5. Decision Tree for Implementation

| Requirement | Recommended Tool | | :--- | :--- | | Needs file system, processes, or package installs? | Container | | Needs fast, lightweight, stateless execution? | Isolate |

Note: The speaker suggests using both in tandem—Isolates for the "thinking/tool-calling" loop and Containers for the "building/deployment" phase.

6. Universal Checklist for AI Sandboxing

1. Default Deny Network: Block all outbound traffic unless explicitly required.
2. Grant Minimal Capabilities: Only provide what is strictly necessary.
3. Isolate Per User: One sandbox per user, no exceptions.
4. Set Resource Limits: Cap CPU, memory, and execution time.
5. Keep Secrets Outside: Use the proxy pattern.
6. Cleanup: Destroy sandboxes immediately after use.
7. Log Everything: Maintain an audit trail of what code ran and when.
8. Validate Input: Perform basic syntax and security checks before execution.

Synthesis

The core takeaway is that AI-generated code is untrusted code.

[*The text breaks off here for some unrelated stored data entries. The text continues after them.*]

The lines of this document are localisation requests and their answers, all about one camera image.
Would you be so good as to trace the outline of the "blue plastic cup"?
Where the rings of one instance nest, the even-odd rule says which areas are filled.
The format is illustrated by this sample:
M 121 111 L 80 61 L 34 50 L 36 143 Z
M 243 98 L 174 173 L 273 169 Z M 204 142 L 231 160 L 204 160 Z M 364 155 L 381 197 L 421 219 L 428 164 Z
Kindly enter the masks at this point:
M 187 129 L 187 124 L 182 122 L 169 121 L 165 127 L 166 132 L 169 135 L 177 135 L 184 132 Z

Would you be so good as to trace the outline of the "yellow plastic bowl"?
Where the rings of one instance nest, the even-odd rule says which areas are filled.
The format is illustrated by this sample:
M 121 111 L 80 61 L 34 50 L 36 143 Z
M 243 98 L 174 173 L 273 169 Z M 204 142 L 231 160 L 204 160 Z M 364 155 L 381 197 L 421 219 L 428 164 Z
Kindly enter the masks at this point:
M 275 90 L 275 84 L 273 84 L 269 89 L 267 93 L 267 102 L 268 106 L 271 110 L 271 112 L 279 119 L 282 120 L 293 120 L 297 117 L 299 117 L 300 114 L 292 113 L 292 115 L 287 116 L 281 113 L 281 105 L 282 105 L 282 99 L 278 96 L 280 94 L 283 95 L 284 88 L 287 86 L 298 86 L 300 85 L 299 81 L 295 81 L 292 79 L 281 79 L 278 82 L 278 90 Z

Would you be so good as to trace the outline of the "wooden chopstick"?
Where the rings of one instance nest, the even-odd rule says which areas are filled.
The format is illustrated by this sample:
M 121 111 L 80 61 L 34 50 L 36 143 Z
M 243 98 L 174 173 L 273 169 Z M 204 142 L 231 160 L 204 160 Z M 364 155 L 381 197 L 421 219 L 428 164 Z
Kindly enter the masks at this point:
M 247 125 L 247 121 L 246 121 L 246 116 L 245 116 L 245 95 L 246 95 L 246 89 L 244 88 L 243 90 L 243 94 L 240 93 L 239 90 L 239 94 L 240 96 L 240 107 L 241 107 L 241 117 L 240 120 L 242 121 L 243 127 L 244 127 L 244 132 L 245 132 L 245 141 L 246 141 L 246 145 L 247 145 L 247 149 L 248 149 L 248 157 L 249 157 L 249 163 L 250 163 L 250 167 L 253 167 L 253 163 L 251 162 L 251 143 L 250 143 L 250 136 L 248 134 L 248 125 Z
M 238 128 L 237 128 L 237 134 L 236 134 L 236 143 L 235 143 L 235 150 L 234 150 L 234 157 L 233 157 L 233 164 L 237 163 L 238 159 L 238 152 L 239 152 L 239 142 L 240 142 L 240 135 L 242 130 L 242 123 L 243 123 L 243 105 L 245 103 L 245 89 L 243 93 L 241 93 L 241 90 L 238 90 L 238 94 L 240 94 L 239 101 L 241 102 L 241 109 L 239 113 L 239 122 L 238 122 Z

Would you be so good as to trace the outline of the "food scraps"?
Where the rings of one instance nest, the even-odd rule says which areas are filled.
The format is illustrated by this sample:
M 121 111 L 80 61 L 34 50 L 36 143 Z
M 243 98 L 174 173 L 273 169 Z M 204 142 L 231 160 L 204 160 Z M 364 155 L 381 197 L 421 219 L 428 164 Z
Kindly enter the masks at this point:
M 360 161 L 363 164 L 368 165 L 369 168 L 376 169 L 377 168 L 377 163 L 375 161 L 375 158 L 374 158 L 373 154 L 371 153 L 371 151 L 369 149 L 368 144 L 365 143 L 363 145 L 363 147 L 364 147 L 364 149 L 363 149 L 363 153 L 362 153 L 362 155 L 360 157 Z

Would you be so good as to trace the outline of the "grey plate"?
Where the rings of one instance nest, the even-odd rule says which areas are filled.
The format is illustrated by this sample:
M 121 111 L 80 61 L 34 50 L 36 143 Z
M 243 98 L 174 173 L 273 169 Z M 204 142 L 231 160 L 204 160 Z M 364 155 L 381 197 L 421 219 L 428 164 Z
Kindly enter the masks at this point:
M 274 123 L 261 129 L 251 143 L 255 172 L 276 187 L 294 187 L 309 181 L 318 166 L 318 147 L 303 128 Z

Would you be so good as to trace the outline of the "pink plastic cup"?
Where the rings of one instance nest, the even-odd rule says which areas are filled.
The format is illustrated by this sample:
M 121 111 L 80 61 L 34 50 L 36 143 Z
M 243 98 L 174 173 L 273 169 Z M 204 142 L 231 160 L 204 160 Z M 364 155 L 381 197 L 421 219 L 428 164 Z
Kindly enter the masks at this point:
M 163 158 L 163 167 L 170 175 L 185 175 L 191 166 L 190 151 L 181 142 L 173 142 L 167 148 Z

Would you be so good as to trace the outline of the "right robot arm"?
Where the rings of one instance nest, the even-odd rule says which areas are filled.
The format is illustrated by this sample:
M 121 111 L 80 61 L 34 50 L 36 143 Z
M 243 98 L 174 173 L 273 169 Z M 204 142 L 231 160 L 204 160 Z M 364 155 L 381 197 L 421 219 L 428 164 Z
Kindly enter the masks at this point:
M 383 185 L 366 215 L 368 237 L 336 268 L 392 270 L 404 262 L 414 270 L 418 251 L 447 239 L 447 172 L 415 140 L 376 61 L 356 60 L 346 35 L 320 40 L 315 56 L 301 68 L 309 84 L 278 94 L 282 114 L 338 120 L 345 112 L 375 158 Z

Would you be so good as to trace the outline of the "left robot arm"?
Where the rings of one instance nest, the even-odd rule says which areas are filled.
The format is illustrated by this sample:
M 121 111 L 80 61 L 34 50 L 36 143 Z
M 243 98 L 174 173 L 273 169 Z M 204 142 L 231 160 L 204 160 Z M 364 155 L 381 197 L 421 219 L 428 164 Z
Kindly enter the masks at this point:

Developers must stop treating LLMs as "magic" and start treating their output with the same security rigor applied to third-party code. By implementing a strict capability-based security model and choosing the appropriate sandbox (Isolates vs. Containers), developers can leverage the productivity gains of AI without compromising their production infrastructure. As the speaker notes: "The cost of an extra sandbox is always less than the cost of a data leak."